Exercise requirements: Wherever a line in the records below contains "ball", copy that line.

(Source data)
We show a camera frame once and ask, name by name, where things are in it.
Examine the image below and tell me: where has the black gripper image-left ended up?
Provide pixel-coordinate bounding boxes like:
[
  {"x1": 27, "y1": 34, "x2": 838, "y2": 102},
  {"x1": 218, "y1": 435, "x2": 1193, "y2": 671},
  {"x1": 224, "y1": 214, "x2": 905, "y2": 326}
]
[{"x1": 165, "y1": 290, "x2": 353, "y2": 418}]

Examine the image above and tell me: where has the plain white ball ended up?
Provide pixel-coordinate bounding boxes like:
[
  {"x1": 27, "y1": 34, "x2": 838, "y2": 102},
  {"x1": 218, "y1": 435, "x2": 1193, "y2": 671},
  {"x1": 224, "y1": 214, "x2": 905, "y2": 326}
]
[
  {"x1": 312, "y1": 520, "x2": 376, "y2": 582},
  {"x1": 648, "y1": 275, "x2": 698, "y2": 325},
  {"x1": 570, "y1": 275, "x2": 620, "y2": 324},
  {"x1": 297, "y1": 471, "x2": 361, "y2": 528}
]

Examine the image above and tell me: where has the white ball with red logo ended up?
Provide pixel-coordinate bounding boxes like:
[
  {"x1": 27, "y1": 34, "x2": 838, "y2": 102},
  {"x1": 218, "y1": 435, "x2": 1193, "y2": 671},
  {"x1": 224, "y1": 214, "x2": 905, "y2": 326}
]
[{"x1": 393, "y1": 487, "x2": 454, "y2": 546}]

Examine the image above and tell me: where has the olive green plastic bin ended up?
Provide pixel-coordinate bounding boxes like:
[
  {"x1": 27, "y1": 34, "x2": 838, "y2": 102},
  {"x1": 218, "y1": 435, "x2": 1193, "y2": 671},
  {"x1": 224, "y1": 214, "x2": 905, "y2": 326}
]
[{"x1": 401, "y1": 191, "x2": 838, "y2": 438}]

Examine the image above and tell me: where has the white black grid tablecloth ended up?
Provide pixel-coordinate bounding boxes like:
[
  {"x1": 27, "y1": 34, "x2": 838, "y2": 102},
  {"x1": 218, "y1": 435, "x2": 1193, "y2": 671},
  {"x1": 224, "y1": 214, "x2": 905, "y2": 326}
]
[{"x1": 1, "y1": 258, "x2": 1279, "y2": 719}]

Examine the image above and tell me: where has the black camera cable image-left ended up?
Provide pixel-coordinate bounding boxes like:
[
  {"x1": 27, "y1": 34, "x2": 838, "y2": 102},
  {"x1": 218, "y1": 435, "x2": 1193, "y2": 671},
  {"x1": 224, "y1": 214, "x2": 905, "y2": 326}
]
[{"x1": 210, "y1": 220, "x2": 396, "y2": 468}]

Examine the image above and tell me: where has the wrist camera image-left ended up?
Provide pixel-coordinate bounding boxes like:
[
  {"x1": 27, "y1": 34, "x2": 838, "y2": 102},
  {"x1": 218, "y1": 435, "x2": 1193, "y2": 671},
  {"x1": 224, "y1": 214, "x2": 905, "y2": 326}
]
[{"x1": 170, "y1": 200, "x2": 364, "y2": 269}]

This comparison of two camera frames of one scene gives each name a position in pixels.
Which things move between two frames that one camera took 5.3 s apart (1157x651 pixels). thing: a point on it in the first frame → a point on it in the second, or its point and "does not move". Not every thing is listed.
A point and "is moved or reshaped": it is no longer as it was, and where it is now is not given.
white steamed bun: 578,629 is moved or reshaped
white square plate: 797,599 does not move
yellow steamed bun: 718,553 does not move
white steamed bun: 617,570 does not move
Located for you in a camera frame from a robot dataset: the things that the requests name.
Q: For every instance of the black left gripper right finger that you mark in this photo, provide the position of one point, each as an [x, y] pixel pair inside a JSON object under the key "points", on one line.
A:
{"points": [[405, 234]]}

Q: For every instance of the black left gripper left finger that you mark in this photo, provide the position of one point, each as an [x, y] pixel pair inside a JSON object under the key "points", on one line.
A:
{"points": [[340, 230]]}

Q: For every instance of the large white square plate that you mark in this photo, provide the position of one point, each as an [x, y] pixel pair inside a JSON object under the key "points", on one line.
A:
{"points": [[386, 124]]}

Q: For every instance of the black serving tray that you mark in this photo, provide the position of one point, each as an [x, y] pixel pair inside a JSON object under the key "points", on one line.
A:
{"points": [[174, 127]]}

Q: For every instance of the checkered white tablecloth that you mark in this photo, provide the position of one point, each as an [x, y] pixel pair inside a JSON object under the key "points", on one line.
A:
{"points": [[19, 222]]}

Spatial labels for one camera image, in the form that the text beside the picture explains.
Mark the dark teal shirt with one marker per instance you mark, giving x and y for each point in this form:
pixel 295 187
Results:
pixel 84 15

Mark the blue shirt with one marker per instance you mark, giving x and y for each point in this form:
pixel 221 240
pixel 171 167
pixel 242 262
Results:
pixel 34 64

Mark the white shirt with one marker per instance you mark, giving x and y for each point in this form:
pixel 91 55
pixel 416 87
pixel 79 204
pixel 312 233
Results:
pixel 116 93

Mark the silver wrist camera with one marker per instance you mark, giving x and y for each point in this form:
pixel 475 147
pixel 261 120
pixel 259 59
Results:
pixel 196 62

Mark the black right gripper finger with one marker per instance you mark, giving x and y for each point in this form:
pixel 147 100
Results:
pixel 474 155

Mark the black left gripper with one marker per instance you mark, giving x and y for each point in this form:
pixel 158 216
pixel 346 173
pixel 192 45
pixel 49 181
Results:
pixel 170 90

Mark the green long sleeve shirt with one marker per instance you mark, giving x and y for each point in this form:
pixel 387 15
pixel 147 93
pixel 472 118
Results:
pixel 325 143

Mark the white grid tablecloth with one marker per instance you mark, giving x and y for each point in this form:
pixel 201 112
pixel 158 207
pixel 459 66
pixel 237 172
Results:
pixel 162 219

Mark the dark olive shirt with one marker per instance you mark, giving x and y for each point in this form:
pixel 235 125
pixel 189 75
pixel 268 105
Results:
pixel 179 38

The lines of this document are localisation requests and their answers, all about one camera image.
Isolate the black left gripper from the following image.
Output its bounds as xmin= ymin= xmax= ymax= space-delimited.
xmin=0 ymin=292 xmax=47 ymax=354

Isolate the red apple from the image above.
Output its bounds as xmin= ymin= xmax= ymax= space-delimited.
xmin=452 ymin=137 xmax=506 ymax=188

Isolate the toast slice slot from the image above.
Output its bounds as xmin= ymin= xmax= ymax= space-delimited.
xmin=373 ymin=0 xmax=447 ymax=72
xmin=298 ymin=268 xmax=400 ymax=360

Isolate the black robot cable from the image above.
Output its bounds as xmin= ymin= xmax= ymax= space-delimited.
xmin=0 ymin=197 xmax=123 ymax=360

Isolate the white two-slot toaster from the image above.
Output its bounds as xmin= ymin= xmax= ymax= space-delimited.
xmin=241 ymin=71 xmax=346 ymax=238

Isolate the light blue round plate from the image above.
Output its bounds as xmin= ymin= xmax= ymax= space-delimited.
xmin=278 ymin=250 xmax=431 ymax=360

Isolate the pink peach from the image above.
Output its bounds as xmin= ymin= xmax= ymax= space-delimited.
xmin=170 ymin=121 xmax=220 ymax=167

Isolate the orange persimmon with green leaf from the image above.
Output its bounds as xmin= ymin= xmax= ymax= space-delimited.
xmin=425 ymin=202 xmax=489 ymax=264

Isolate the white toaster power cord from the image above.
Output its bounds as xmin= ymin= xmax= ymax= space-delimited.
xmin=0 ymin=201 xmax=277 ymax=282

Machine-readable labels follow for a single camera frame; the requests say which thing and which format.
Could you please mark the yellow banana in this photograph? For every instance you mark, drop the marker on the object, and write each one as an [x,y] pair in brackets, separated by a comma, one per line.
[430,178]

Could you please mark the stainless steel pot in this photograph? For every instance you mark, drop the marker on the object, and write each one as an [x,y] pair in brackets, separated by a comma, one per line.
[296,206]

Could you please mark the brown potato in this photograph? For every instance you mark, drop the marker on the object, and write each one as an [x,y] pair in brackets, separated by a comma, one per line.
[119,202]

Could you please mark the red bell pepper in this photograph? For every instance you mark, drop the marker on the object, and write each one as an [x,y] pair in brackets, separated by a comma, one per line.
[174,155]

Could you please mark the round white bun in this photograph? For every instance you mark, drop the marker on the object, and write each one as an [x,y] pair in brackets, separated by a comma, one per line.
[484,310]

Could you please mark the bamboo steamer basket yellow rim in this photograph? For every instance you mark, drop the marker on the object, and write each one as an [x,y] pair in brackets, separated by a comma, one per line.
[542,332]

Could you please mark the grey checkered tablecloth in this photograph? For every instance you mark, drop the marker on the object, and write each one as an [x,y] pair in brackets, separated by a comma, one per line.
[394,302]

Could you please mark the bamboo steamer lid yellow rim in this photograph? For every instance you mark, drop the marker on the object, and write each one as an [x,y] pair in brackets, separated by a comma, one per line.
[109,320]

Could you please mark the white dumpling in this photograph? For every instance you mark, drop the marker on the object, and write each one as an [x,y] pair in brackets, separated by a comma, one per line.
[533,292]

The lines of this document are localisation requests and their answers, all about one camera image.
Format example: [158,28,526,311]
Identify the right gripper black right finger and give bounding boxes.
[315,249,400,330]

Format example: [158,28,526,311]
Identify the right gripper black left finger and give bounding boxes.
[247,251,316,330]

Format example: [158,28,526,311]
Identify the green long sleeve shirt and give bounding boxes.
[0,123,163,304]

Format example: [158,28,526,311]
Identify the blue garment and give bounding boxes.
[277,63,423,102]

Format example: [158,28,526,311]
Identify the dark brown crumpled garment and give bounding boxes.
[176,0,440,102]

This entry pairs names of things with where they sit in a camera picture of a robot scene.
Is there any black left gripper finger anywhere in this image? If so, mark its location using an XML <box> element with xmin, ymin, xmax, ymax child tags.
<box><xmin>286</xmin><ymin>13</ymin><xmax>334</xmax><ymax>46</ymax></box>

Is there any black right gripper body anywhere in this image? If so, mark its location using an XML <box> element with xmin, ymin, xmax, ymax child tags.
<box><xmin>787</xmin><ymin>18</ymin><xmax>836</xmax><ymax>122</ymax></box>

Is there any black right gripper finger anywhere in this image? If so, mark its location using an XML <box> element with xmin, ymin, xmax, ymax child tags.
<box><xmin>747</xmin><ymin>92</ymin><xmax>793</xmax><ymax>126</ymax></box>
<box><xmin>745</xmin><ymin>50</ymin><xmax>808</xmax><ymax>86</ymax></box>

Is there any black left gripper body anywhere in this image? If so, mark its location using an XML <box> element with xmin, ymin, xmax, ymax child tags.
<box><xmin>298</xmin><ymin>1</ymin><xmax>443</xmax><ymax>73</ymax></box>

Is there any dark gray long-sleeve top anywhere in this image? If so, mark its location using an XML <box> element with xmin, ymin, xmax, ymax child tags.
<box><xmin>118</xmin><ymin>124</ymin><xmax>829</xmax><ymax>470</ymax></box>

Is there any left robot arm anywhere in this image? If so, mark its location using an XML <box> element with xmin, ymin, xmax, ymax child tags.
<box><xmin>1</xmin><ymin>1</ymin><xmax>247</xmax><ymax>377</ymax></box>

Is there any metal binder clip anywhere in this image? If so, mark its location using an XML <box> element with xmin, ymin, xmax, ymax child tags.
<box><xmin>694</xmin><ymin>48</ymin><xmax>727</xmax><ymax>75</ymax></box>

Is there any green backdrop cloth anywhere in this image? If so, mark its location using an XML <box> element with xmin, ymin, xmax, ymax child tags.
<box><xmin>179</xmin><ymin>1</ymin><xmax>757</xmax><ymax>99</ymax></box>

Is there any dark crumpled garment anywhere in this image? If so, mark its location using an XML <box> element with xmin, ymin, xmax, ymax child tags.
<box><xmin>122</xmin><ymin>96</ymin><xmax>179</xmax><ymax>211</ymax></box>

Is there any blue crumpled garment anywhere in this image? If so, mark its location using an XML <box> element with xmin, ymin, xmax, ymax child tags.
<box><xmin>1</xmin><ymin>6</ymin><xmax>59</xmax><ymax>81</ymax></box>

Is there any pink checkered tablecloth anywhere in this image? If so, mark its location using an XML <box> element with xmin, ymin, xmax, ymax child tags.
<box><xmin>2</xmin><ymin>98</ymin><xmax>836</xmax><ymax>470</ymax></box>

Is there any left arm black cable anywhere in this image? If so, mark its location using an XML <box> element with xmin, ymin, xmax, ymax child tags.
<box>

Your response:
Examine the image above and tell me: where has the plain white ball ended up?
Examine the image above and tell me: where has the white ball with red logo ended up?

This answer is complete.